The Role of Instructors in Preparing Students for Academia

“The ability to listen, summarize, and respond” (3). So that’s what literacy is all about. If only all teachers and professors could be this clear, the world would be filled with students confident in their reading and writing. I too had difficulty with class conversations, wondering why everyone understood the text so well, or why I would end a chapter in my text book and not remember an idea from that chapter. Before entering colleges our high school teachers do inform us that college has a much larger workload than high school. The schools try to prepare us by making us sit in 90 minute sessions with only ten minute breaks from 7 AM. I went to one of those so called “star schools” – known for its excellence in academia in the state.
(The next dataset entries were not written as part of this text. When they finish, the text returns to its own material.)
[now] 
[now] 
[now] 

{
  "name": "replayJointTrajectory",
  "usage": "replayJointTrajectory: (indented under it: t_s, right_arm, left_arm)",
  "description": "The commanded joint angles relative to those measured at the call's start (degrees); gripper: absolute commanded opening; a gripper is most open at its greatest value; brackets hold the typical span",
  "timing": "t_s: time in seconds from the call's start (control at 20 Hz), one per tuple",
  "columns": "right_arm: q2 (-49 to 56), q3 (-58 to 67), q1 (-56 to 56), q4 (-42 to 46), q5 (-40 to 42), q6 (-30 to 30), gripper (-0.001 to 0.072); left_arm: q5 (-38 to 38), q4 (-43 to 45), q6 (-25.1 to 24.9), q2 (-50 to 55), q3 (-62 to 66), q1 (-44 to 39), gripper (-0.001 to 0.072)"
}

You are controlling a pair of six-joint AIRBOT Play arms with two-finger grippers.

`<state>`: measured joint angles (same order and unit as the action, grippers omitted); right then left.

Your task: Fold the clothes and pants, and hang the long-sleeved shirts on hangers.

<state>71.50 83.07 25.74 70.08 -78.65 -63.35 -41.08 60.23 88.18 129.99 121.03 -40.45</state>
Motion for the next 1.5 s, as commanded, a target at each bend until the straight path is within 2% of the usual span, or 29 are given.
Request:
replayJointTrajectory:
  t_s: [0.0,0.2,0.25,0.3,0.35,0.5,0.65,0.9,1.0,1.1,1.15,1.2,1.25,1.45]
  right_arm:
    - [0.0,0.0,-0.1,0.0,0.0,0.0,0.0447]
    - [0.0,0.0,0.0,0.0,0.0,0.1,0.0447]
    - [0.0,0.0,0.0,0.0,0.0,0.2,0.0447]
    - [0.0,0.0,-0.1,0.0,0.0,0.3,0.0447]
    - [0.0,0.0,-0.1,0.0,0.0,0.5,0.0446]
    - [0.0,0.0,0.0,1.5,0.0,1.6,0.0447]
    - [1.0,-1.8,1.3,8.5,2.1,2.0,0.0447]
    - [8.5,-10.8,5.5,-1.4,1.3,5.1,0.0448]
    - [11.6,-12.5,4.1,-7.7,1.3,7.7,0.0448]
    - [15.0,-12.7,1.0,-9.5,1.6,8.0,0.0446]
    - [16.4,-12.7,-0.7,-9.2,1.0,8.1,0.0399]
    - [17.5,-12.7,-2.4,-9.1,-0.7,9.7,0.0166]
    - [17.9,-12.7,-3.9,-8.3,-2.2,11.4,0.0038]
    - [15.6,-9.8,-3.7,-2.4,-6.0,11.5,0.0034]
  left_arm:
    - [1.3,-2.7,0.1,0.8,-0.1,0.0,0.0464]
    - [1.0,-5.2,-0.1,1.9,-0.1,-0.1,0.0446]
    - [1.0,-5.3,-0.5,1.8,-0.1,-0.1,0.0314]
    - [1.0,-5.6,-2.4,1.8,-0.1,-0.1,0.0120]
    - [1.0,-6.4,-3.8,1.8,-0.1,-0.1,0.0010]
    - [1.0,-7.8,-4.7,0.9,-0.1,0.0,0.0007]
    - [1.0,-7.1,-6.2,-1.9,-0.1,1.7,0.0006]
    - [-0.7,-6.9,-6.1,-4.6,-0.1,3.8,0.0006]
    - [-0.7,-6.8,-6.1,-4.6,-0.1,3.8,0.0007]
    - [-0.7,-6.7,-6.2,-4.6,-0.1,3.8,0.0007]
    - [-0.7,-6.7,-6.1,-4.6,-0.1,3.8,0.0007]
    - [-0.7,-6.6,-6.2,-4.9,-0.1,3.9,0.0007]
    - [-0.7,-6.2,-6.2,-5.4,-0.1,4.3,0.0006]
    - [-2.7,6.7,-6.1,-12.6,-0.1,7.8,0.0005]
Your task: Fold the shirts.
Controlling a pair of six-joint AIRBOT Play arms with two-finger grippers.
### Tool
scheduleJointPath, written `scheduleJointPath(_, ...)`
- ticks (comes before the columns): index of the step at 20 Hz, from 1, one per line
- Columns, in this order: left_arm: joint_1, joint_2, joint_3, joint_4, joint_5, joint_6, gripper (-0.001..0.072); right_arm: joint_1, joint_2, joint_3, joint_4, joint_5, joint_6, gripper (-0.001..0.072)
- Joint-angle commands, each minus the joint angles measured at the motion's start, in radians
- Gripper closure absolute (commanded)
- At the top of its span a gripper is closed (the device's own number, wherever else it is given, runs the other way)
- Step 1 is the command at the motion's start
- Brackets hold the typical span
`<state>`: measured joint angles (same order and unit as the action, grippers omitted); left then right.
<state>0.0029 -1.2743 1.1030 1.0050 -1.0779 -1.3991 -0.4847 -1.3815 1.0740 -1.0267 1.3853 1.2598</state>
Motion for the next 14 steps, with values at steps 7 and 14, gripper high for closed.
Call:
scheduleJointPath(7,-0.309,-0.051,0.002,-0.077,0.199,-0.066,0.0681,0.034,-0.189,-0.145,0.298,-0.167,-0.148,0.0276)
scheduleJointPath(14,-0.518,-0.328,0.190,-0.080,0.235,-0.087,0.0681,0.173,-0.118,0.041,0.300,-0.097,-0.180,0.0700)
In fact when my parents were looking for a house, their first criteria was to find a house that was close to McLean High School. On silver days I had gym, and on red days I had biology. I hated red days. I remember when I entered college I was so relieved that I had a choice to pick my own hours. Though I’m still not sure if it were the 90 minute sessions that prepared me for college. I was home schooled in the final year of high school, but was still admitted to college. I found college to be a great deal of self discipline, I did less idling, more studying, and it all paid off.

However, I suffered. I did not know how to listen to the lectures and take notes at the same time. The professors would lecture really fast. Some professors would lecture with Power Point slide shows and would go on to the next slide before I could finish writing the material from the previous slide. I eventually gave up and decided to write down whatever I saw or heard, and then try to understand them before an exam or paper. I did not learn how to summarize and respond, how to make an argument. As long as I had the format of an argumentative essay: the thesis, the body, the conclusion, I thought I would be okay. Luckily I had some professors who helped stop that cycle before I lost interest in academia. They taught me to choose topics based on how deeply I believed in them, and argue accordingly. I was able to enjoy reading again. I agree with Graff in that “students must not only read texts, but find things to say about them, and no text tells you what to say about it” (9). If instructors teach students how to talk about text, students can learn to enjoy the process of listening, summarizing and responding.